Work required -
Throughout the entries below, report every line where "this" is found.

Recorded data -
---

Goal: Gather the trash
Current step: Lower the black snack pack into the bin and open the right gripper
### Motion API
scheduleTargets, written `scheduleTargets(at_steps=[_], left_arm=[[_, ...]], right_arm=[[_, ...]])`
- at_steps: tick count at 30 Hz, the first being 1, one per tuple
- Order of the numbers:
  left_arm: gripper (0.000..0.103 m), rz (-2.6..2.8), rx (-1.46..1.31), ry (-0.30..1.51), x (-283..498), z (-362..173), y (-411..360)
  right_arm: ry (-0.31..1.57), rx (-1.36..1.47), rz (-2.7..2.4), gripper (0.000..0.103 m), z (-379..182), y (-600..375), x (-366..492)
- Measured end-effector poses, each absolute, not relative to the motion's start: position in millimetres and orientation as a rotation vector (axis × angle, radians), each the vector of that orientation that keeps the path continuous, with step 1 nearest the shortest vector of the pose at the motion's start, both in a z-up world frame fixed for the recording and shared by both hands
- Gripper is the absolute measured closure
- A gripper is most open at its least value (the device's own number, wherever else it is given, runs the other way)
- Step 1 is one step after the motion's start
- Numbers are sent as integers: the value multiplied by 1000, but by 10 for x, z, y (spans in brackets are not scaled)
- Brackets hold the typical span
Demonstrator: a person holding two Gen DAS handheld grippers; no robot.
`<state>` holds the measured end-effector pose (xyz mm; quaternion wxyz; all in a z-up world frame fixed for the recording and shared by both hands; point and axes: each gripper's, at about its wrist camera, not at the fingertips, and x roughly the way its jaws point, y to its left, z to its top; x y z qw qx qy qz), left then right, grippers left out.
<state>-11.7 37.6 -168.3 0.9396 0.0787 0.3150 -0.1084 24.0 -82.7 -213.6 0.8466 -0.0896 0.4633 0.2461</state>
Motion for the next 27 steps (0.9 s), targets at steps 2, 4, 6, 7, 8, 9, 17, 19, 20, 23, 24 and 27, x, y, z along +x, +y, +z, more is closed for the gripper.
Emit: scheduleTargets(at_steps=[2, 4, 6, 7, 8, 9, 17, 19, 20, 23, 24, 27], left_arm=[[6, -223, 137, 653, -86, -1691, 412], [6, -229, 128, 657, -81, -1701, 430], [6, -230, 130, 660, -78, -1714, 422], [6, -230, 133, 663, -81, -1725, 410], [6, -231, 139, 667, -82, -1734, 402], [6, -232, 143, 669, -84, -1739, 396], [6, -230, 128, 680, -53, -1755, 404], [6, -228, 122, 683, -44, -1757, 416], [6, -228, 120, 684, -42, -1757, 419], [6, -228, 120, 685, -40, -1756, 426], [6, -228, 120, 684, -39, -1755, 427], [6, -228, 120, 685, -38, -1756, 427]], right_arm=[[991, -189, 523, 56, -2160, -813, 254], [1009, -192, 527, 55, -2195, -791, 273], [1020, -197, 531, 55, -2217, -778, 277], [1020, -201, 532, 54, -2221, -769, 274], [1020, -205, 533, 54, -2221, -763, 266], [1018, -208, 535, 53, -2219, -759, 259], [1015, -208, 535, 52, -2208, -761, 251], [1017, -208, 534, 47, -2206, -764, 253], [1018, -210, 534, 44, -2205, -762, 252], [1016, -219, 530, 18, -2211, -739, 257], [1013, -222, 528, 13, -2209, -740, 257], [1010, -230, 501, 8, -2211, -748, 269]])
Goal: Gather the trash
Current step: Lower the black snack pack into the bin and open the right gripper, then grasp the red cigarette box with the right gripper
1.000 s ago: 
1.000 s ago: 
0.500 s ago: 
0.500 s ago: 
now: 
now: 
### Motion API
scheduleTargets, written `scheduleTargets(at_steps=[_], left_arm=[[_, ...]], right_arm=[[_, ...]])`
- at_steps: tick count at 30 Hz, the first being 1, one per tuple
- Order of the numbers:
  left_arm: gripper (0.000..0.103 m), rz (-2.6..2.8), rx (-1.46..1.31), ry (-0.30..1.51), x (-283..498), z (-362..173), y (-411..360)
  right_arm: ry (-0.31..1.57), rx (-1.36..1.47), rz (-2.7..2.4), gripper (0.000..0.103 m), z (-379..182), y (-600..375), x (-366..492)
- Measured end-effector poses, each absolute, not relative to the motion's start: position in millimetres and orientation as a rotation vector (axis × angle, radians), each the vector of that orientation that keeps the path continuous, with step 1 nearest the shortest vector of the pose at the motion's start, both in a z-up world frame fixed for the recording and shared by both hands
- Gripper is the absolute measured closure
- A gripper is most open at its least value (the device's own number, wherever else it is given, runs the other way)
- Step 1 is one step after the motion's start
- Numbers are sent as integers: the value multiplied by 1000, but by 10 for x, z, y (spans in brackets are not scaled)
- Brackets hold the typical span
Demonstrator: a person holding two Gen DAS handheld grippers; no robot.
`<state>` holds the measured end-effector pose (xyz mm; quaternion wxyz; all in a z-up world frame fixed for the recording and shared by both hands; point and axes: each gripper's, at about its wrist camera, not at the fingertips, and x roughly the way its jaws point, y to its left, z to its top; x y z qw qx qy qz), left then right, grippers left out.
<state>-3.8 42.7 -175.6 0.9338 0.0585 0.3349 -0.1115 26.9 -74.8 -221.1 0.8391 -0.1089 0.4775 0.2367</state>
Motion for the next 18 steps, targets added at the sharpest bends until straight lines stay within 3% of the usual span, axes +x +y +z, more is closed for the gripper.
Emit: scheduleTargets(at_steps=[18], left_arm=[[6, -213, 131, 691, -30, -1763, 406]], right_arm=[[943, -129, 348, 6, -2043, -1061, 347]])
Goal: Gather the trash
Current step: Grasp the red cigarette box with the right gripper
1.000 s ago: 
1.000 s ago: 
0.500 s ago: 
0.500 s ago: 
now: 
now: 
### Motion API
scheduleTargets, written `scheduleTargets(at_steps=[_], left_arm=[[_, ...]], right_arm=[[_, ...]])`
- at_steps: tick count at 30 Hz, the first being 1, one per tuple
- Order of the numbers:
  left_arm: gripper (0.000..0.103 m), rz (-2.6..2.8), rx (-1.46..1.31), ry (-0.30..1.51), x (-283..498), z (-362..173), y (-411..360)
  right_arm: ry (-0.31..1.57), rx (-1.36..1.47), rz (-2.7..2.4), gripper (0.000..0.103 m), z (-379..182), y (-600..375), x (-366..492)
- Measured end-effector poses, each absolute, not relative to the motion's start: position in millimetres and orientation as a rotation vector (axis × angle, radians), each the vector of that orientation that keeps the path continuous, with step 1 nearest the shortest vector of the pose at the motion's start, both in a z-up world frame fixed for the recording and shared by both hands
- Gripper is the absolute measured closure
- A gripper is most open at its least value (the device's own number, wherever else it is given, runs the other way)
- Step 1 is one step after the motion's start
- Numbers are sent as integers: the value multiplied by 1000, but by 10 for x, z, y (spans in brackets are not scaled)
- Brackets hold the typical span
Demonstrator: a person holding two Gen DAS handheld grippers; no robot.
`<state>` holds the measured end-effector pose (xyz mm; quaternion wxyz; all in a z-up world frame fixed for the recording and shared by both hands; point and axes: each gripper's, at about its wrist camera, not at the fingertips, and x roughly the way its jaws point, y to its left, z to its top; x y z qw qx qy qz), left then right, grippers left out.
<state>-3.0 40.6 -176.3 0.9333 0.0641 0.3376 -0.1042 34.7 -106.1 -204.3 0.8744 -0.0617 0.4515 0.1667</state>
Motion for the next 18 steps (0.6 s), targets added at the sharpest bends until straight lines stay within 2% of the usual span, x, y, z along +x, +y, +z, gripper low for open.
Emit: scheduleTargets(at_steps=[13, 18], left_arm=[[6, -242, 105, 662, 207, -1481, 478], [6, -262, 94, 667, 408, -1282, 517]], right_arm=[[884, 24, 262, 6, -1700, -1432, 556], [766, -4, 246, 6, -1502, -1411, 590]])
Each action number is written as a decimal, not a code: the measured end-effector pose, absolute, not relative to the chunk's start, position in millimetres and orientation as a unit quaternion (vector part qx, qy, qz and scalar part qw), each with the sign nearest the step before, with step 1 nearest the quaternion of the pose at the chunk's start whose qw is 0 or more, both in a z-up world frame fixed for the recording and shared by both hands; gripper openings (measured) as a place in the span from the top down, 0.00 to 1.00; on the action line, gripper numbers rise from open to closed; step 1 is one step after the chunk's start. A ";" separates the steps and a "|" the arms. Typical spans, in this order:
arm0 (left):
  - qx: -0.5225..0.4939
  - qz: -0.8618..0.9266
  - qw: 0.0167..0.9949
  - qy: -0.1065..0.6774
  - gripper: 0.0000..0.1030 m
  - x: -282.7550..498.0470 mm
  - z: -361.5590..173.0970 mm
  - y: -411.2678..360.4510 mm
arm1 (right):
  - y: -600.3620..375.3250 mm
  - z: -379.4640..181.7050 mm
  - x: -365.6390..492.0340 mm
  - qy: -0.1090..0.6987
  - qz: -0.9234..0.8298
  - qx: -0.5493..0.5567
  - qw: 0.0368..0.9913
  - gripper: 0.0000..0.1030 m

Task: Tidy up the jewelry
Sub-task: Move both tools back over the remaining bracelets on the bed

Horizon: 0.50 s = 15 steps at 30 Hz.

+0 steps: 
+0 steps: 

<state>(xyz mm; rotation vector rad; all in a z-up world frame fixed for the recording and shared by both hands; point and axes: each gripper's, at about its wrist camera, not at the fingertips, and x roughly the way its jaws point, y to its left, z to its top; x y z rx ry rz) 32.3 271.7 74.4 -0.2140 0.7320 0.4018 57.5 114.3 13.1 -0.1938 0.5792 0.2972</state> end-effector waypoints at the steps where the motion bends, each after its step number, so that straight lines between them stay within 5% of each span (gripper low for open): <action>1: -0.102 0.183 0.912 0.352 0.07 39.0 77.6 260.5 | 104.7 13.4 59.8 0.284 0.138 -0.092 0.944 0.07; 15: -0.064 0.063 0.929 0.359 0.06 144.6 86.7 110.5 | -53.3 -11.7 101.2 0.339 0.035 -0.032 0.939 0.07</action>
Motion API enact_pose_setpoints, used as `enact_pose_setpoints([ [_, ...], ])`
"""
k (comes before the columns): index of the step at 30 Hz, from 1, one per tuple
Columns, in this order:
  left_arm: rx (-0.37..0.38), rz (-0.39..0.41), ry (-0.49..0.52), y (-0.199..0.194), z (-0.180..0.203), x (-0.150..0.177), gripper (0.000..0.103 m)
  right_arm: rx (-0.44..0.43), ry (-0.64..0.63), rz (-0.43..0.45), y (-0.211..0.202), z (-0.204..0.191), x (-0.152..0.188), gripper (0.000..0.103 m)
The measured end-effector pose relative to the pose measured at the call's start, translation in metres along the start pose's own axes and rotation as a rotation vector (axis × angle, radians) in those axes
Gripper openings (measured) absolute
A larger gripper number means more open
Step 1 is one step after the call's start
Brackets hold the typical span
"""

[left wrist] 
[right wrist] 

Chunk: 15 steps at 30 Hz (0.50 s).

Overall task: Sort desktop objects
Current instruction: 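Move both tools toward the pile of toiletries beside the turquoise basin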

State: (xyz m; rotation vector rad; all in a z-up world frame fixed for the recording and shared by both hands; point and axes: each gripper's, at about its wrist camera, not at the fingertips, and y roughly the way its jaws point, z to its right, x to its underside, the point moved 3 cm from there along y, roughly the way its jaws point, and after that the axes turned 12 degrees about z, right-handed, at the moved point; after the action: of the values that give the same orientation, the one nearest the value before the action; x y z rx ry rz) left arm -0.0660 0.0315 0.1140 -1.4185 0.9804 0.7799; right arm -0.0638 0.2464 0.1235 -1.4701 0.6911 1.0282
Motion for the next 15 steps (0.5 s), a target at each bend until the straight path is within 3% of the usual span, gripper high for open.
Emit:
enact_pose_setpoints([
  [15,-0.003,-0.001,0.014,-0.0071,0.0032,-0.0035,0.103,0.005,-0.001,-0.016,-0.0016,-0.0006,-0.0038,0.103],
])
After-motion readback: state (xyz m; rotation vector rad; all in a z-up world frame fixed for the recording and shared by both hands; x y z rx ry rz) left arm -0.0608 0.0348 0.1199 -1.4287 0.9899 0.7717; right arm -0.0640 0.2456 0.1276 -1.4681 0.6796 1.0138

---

Task response -
Each action number is written as a decimal, not a code: the measured end-effector pose, absolute, not relative to the chunk's start, position in millimetres and orientation as a unit quaternion (vector part qx, qy, qz and scalar part qw), each with the sign nearest the step before, with step 1 nearest the quaternion of the pose at the chunk's start whose qw is 0 or more, both in a z-up world frame fixed for the recording and shared by both hands; gripper openings (measured) as a place in the span from the top down, 0.00 to 1.00; on the action line, gripper numbers rise from open to closed; step 1 is one step after the chunk's start. A ";" separates the steps and a "|" the arms. Typical spans, in this order:
Columns, in this order:

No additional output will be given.